Provided entries ->

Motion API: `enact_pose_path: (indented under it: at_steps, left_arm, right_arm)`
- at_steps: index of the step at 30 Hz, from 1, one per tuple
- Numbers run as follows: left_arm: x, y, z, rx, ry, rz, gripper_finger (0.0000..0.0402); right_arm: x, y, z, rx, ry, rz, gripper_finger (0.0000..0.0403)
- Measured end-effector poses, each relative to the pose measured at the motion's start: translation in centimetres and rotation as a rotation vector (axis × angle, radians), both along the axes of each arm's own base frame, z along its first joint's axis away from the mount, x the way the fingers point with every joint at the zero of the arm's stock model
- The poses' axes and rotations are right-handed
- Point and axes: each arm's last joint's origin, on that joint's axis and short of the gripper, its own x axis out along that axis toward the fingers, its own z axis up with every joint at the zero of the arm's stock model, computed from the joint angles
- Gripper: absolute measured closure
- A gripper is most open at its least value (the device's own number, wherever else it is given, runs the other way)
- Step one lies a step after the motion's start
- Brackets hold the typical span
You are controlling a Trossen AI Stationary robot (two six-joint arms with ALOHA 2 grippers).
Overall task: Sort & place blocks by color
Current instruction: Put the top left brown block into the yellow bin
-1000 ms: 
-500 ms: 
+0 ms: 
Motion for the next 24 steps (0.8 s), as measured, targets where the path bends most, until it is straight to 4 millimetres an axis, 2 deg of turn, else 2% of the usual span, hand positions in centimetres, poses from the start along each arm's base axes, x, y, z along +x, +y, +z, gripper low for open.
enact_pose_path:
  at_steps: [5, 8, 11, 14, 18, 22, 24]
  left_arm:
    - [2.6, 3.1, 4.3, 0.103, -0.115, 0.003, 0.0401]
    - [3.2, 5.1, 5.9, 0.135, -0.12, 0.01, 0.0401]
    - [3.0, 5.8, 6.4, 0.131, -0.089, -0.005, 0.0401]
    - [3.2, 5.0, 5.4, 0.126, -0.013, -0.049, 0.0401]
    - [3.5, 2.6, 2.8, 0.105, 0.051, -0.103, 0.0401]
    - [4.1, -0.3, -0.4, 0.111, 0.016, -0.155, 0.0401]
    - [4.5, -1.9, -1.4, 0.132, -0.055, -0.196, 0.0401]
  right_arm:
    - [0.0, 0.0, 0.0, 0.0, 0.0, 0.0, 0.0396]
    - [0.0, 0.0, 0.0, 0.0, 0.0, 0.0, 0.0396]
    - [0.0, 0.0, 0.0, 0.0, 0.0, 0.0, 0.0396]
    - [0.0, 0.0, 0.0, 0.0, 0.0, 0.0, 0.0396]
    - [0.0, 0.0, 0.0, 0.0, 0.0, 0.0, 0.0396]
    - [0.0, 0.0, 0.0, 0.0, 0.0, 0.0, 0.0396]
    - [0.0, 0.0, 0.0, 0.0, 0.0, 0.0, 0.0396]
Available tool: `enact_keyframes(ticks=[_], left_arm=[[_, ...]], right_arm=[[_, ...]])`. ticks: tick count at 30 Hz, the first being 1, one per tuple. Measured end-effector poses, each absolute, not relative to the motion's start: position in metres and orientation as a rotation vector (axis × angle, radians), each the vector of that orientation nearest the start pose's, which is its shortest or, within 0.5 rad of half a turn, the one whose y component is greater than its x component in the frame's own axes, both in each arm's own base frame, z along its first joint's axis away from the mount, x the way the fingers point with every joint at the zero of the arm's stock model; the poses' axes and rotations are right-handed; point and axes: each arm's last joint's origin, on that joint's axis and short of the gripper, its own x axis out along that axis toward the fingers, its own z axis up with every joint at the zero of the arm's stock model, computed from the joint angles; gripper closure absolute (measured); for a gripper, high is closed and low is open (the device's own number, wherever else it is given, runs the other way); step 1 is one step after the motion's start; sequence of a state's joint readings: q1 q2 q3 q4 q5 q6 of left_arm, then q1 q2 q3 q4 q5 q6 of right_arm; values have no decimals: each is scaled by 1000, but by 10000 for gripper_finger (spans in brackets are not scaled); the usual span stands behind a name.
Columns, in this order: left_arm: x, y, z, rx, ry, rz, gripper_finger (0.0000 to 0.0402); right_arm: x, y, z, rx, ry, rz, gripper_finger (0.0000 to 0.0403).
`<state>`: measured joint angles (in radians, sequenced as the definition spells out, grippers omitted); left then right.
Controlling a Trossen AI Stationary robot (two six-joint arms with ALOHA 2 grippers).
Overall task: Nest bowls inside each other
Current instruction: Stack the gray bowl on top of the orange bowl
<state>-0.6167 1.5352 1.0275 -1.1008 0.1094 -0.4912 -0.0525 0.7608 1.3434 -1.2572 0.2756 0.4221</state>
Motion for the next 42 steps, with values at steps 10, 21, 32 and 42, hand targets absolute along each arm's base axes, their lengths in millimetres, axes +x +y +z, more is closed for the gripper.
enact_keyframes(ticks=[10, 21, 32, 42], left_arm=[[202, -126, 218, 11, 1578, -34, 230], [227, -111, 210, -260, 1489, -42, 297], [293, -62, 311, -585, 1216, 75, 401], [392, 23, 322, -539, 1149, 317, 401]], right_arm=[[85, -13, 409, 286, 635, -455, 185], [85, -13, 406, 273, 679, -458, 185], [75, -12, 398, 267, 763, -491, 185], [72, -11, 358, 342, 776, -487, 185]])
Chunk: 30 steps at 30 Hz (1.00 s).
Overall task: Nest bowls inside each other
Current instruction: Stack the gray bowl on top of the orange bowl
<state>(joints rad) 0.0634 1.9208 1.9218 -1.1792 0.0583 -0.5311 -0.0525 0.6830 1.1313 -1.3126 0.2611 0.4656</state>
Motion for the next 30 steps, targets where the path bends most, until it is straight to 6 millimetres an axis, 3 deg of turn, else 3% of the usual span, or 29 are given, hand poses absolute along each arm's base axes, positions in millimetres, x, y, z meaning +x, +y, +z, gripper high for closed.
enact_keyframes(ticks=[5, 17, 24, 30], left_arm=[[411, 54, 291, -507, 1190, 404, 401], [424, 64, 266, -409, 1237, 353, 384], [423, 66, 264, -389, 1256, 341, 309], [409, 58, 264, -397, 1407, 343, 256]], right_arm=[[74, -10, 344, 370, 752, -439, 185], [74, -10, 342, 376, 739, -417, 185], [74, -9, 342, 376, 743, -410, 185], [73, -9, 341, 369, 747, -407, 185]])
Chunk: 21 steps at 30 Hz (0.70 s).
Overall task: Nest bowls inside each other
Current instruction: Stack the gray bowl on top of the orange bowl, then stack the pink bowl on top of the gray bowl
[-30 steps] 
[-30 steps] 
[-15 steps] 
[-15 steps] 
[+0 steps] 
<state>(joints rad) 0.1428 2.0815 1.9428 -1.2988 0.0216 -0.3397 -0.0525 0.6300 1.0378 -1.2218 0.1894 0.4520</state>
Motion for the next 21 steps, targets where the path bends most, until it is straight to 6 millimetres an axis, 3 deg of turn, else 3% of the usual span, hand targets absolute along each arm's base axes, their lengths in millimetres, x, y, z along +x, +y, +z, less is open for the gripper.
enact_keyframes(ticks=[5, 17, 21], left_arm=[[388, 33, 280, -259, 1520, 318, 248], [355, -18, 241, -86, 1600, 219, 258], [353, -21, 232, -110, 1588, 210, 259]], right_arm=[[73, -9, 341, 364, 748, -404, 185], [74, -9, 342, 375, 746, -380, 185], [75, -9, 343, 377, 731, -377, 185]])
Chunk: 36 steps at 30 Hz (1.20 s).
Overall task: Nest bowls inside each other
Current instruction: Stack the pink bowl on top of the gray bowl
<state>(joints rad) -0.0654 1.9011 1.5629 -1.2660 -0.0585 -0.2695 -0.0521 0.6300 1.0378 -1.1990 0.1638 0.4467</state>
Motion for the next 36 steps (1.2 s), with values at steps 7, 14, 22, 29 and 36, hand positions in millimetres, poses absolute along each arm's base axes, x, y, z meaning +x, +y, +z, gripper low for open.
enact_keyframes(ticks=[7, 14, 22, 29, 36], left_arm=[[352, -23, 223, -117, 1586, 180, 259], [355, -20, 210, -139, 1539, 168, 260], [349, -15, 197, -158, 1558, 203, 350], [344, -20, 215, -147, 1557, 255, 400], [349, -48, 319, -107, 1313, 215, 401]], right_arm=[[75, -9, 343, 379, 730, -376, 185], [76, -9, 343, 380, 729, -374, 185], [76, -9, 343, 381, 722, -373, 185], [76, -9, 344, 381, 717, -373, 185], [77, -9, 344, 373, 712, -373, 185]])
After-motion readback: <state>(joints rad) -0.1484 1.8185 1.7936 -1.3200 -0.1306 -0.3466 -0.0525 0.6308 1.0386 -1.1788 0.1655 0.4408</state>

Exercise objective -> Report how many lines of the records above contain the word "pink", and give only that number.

Exercise solution -> 2